What the task asks: Quote exactly the lines spanning from the top of the data below to the line that contains "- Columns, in", including both.

========================

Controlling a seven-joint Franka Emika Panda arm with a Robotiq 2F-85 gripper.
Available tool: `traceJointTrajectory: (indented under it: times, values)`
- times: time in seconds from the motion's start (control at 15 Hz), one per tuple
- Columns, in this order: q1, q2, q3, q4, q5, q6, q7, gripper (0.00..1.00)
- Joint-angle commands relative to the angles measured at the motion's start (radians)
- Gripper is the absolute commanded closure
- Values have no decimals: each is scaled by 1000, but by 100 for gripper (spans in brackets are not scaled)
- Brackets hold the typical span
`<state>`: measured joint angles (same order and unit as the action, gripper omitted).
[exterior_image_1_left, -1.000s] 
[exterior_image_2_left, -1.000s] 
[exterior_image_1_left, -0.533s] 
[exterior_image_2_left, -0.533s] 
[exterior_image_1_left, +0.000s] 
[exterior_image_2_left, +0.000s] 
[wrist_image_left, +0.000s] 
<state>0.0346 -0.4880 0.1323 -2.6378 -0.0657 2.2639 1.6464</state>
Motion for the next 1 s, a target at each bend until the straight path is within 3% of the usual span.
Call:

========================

Reply to the exercise:
Controlling a seven-joint Franka Emika Panda arm with a Robotiq 2F-85 gripper.
Available tool: `traceJointTrajectory: (indented under it: times, values)`
- times: time in seconds from the motion's start (control at 15 Hz), one per tuple
- Columns, in this order: q1, q2, q3, q4, q5, q6, q7, gripper (0.00..1.00)

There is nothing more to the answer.